Reputation: 70
I have a User model which has a ForeignKey to store the Department from where it belongs. It is something like this:
class Department(models.Model):
name = models.CharField(max_length=250)
...
class User(models.Model):
...
department = models.ForeignKey(Department, on_delete=models.CASCADE, null=True, blank=True)
...
And I have some users registered. But anyways, I got the task to make it so that now the department option is no longer optional, it must be obligatory, and if the user doesn't choose one, the system must use a Default one, so I made the current changes by using a function to get or create the Default department:
def get_default_department():
try:
default_department = Department.objects.get(name="Default")
except Department.DoesNotExist:
default_department = Department.objects.create(name="Default", ...)
return default_department
And adding the function as the default parameter on my User model "department"'s attribute (as well as changing the null and blank options to False):
class User(models.Model):
department = models.ForeignKey(Department, on_delete=models.CASCADE, null=False, blank=False, default=get_default_department)
Ok, perfect, then I ran makemigrations and everything worked well, until I ran the migrate command, which resulted me in the following error message:
"TypeError: Field 'id' expected a number but got <Department: Default>"
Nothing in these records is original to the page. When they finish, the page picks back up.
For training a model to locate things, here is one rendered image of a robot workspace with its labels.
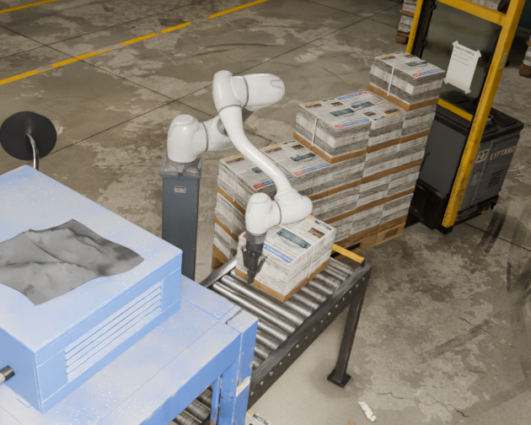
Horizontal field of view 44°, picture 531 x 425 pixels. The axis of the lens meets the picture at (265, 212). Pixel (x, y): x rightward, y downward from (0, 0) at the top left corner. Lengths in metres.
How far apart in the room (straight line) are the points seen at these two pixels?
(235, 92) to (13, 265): 1.46
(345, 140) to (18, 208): 2.50
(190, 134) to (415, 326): 1.88
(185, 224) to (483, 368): 1.92
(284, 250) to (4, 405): 1.58
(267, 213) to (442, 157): 2.65
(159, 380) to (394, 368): 2.47
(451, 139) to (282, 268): 2.45
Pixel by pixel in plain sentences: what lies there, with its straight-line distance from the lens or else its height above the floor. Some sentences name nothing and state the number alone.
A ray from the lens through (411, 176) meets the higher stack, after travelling 4.65.
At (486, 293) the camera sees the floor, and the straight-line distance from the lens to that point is 4.66.
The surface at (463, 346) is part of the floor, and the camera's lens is 4.20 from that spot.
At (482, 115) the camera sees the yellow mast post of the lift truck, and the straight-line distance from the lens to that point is 4.59.
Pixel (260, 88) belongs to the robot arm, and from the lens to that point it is 2.83.
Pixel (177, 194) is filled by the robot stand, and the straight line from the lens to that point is 3.45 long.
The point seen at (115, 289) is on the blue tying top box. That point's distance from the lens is 1.53.
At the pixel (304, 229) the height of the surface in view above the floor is 1.03.
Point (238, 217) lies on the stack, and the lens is 3.87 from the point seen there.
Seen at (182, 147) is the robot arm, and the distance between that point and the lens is 3.32.
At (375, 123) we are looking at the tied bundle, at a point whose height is 1.05.
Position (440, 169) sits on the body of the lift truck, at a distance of 5.10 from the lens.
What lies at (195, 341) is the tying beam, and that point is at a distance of 1.69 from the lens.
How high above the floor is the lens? 2.76
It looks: 34 degrees down
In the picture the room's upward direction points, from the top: 7 degrees clockwise
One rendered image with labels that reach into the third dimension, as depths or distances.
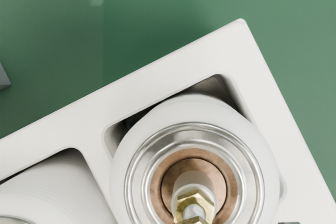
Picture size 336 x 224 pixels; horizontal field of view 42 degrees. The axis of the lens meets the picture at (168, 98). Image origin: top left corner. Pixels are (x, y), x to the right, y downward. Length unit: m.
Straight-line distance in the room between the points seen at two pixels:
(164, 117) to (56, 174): 0.11
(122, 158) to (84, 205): 0.06
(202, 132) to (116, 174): 0.05
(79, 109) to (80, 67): 0.19
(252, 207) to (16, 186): 0.14
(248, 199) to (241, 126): 0.04
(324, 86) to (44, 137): 0.31
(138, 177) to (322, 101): 0.31
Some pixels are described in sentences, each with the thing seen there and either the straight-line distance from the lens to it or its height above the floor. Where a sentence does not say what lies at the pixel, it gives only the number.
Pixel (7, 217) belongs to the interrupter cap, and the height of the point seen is 0.25.
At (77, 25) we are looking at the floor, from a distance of 0.51.
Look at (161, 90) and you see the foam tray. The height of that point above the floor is 0.18.
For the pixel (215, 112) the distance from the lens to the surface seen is 0.24.
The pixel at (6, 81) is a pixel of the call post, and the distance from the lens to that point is 0.52.
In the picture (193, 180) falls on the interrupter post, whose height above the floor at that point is 0.27.
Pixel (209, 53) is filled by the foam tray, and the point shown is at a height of 0.18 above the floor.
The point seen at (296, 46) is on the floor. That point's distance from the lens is 0.50.
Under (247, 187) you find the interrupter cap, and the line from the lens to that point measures 0.24.
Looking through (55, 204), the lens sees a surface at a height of 0.24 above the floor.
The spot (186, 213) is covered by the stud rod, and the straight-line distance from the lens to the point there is 0.19.
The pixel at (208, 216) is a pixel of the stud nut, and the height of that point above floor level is 0.29.
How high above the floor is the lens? 0.49
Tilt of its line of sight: 86 degrees down
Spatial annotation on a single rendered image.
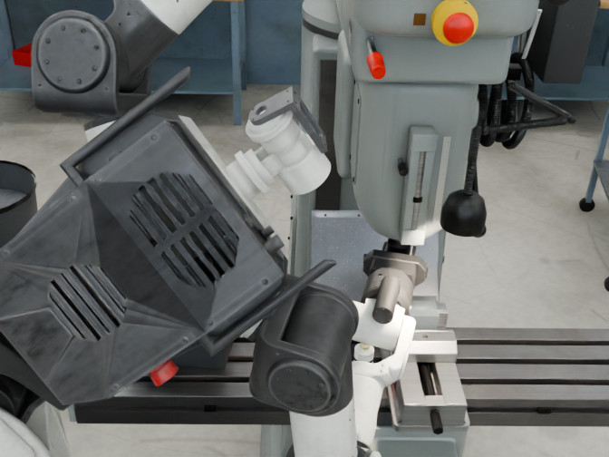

Just by looking at it, I understood that the problem was that my function was returning an instance of the Department's model instead of its primary key, so I had to make the following change to my function:
def get_default_department():
try:
default_department = Department.objects.get(name="Default").pk
except Department.DoesNotExist:
default_department = Department.objects.create(name="Default", ...).pk
return default_department
PS: I know I could have just returned the pk directly with "return default_department.pk" but I was in a hurry, so don't mind id please.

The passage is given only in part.